Tuesday, 24 March 2015

Face it Alberta, we've given away the store

A pair of well-travelled news stories Monday shine a better light on Alberta's current fiscal mess than the government would have us realize.

Folks, it's not the civil service that's causing our province's budget problems. In fact, of all provinces, Alberta spends the least of total budget spending on public services. That's according to an information sheet mailed out by the province's public service labour unions. You probably got one in the mail yourself.

Rather, it's the way the province has virtually given away our share of the wealth from our energy resources (mostly to foreign-owned companies), and the way the government refused to save its windfall earnings.

One story, which was repeated on a variety of news clipping services, originated with the CBC. Titled Norway's sovereign fund holds lessons for Canada, the story contrasts how Norway is coping with the downturn in oil prices, versus the Alberta experience.

Norway and Alberta have roughly the same population. Both have energy resources located in the far north that are expensive, even dangerous to produce. Both have the same international exploration and development companies working their oilfields.

Both are suffering massive job layoffs since the oil price plunge.

But if you read the front page of the Advocate on Monday, Alberta sits under a dark cloud of gloom and projected debt. How can that be, when business and public confidence in Norway's economy remains so high?

That's because Norway's people paid their own way as they went. Norway saved 100 per cent of its royalties in a fund that now tops a trillion dollars. It's spinning its mandated maximum of four per cent interest yearly into the country's general income account.

What's four per cent of a trillion? It's $40 billion, last time I counted that many zeroes. Every year, and rising.

Norway's royalty rate is 78 per cent of net profits.

At today's prices, what's Alberta's royalty rate? A provincial chart on oilsands royalties (which produce two-thirds of all our royalty payments) is — wait for it —one big fat per cent of the daily bitumen price.

The province also takes 25 per cent of net profits. At $48 oil, what are the net profits? Roughly zero, if you believe the producers.

A provincial graph also says Alberta produces about 8,600 barrels a day of conventional oil. At that rate of production, what's the royalty? At today's prices, it's about 10 per cent.

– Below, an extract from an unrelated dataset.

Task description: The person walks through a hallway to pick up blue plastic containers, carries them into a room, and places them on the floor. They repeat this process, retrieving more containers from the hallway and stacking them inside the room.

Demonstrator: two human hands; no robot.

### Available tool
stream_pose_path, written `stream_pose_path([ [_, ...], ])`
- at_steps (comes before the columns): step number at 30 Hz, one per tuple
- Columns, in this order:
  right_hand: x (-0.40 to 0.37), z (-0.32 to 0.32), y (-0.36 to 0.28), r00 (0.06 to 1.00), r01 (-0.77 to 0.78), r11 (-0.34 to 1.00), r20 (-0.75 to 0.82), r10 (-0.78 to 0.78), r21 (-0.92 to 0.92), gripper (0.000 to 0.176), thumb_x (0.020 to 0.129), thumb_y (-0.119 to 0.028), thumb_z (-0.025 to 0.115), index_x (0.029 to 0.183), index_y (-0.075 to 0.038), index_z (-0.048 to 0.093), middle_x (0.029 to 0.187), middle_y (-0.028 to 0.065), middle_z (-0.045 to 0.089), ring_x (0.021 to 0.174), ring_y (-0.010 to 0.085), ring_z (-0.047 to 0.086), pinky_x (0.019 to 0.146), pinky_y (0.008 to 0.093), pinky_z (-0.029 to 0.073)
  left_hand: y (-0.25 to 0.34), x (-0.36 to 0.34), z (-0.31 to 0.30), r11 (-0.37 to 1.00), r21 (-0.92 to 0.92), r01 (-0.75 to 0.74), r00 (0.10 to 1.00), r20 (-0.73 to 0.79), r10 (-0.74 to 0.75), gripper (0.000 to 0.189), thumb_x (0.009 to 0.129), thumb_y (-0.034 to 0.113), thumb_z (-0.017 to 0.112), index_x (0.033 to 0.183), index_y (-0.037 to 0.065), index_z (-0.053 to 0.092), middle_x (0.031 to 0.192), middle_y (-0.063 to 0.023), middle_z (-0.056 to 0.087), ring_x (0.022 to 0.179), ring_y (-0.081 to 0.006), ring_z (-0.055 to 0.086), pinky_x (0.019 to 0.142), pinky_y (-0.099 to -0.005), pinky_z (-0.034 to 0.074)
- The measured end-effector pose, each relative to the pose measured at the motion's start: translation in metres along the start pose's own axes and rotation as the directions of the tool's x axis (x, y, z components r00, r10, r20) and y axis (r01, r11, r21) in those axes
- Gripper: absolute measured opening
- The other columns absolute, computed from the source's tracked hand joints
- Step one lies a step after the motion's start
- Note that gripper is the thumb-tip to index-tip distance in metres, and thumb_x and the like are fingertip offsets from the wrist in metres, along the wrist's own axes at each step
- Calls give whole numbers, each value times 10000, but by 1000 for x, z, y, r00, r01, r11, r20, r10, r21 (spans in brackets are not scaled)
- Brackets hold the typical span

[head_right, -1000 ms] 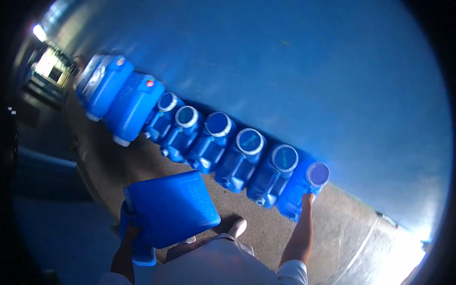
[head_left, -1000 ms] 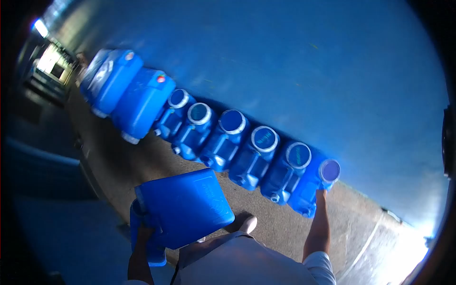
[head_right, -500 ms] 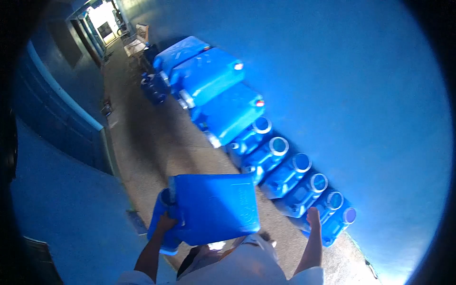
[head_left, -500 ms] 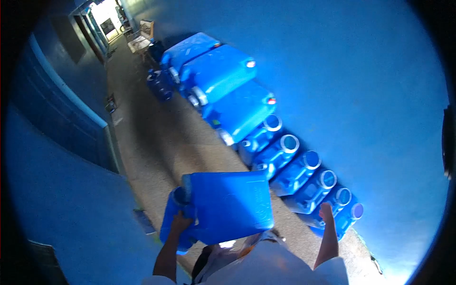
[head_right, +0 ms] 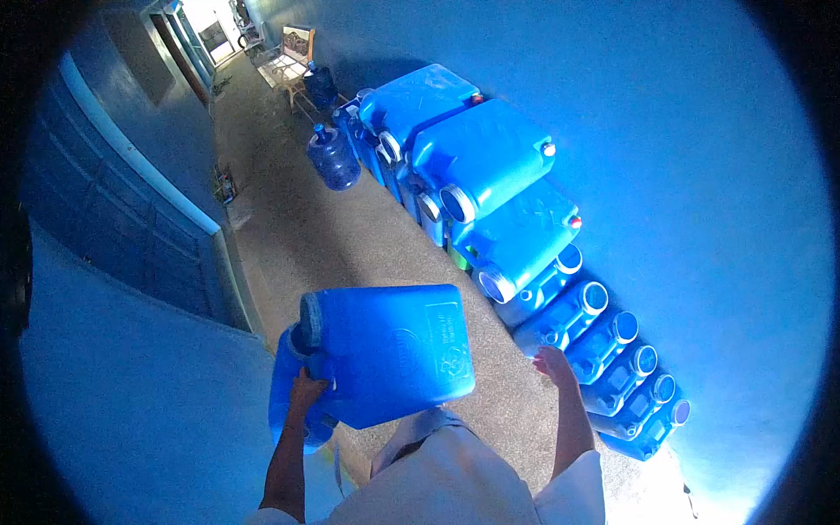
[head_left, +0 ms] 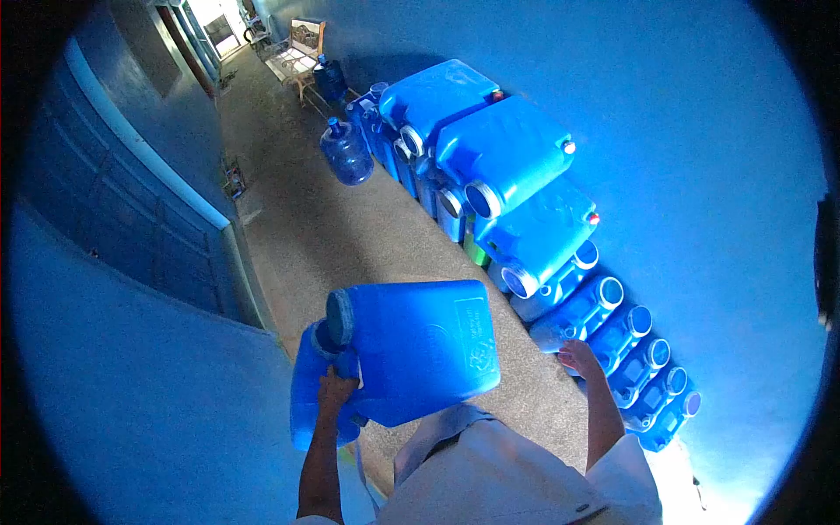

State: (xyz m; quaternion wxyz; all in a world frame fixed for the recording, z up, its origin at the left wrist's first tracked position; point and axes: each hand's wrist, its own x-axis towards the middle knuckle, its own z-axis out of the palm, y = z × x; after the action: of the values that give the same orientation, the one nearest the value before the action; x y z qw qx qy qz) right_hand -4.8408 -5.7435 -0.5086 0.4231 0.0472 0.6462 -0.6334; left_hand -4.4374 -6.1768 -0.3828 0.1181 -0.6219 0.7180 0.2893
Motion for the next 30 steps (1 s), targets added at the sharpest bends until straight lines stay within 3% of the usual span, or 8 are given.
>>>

In other words, Albertans pretty well settled for squat for our resources. The bitumen keeps flowing from under our feet, low price be damned, and we get almost nothing for it.

How much royalty money has Alberta saved in the Heritage Fund in the last 20 years? Roughly bugger all.

When times are good, Alberta gets a semblance of prosperity in the form of high-paid exploration and development jobs. But it only lasts during the building phase. Once the plants are built and flowing, most of the high-paid jobs will end, and the workers will take their wages back to their homes out of province. Locally, a lot of big trucks will get repossessed.

We won't even have gotten the benefit of a sales tax on the wages they spent here, while they were here. That's all gone.

As will be the profits as the bitumen is piped or sent by train out of province— gone.

Executives from Texas who work here will tell you they would not be here except for Alberta's low tax and royalty regime.

But a Texas farmer is guaranteed an average of 20 per cent of the value of everything that comes out from under his ranch.

What does an Alberta farmer get? Most only get surface disturbance money. And provincial law actually makes it illegal for a farmer to hire a lawyer to negotiate for anything more.

This situation will be extremely difficult to reverse. How do you tell Norway's Statoil — which has investments in around 200 Canadian companies — that the rules are changing on its multi-billion-dollar investments?

So Albertans will be tarred as producers of “dirty oil” while the state-owned oil companies of socialist countries continue to make more money from our oilsands than we do.

Albertans do need to look in the mirror. They need to ask themselves why they were so stupid as to shout down anyone who said we were getting a raw deal here. Albertans need to ask why the the province did not save royalties in a wealth fund on our behalf. They need to ask why we did not pay for public services the same way everyone else does.

Premier Jim Prentice wants to blame anyone but his 40-year-old government for our current situation. I say greater shame on him for knowing past Tory governments — from Ralph Klein on down — gave away the store, but that he will do nothing to change that.